I just got a Gaggia Naviglio which I think has a problem.

Unfortunatelly I cannot service and return it because I bought it from another country. So I will have to try to fix this problem with your help.

The problem is as follows:

When I unpacked the machine I went through the instructions at the manual and somehow the inital priming did not finish. The used coffee bin would not come out - it was blocked by the Brew Group (initially).

Now I am able to make one cofee and then the door for the BG will open by itself and again the BG will not be in a neutral position (the two arrows pointing at each other). In this situation I can hardly remove the BG and the used coffee bin is again blocked. When I remove the BG and close the door and put back the bin, theere is a rotating sound ant after that I can put back the BG. The BG is just a few millimiters away from neutral position and there is a lever? pointing backwards... (pls see attached pics)

And if I make a coffee somehow the BG's lower end pushes out the door to open.

Sth else is interesting - there is almost no used coffee in the bin, but there is grinded coffee at the base - where the BG is inserted.

Do you gyus have any ideas how to fix this issue.
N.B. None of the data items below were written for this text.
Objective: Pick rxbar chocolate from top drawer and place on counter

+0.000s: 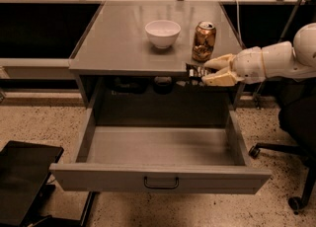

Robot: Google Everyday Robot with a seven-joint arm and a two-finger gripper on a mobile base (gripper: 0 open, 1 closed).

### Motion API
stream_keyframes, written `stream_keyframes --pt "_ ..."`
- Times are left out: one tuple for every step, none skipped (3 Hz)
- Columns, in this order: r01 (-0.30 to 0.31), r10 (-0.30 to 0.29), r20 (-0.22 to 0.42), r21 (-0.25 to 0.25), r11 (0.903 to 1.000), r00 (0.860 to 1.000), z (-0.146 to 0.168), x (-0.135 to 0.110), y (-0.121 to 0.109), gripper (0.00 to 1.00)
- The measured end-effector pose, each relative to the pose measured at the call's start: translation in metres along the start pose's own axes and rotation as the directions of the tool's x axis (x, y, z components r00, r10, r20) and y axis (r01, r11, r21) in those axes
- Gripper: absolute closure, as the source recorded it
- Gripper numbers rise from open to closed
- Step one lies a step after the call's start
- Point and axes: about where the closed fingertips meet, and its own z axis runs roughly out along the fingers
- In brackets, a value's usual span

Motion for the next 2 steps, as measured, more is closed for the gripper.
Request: stream_keyframes --pt "0.026 -0.026 -0.025 -0.002 0.9997 0.999 0.003 -0.005 -0.021 1.0" --pt "0.028 -0.04 -0.12 -0.095 0.9951 0.992 0.041 0.009 -0.048 1.0"
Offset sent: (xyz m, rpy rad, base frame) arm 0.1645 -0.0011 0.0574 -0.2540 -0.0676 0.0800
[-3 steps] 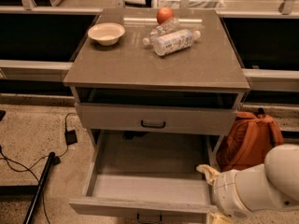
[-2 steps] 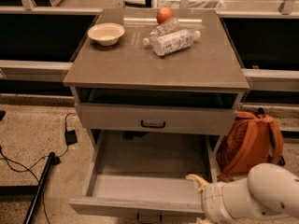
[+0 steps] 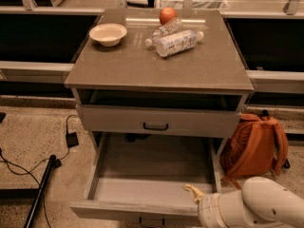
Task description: Close middle drawer
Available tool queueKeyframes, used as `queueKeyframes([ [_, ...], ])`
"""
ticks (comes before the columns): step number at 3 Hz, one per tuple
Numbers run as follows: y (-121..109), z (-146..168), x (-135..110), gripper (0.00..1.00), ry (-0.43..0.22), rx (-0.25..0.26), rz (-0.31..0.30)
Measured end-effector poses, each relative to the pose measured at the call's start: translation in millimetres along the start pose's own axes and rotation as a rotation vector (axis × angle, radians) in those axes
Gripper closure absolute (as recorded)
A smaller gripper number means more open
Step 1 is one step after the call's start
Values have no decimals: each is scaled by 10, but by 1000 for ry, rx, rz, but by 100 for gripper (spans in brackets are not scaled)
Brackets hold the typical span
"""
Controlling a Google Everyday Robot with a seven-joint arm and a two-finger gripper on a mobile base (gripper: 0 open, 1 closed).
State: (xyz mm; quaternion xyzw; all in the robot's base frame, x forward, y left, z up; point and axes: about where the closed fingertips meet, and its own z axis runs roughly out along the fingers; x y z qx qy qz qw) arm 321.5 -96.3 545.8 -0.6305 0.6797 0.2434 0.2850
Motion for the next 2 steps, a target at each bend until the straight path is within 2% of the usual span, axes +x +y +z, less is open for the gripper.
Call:
queueKeyframes([
  [1, -59, 242, 196, 17, 5, 13, -14],
  [2, -241, 667, 537, 16, 28, 45, -53],
])
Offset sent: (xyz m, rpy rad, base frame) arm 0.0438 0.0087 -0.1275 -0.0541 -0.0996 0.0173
I am almost desparate because my wife and I love good coffee and so far every day was starting with a cup of coffee... And the old machine is gone...

Any ideas are welcome plus I can answer any additional questions you might have.

Thanks in advance!
AT


----------



## AAT5 (Sep 1, 2019)

Guys,

I found the problem - this lever (from the picture) was not in place!?

It was supposed to be in an opening in the cylinder supoorting the base of the coffee formation cup (I do not know the terms, sorry).

Fixed it and now the machine operates like charm!

Strange is that this machine came out of the factory with this defect...

Hope this does not happen to anyone, but if it happens, this can be helpful.

BR,

AT


----------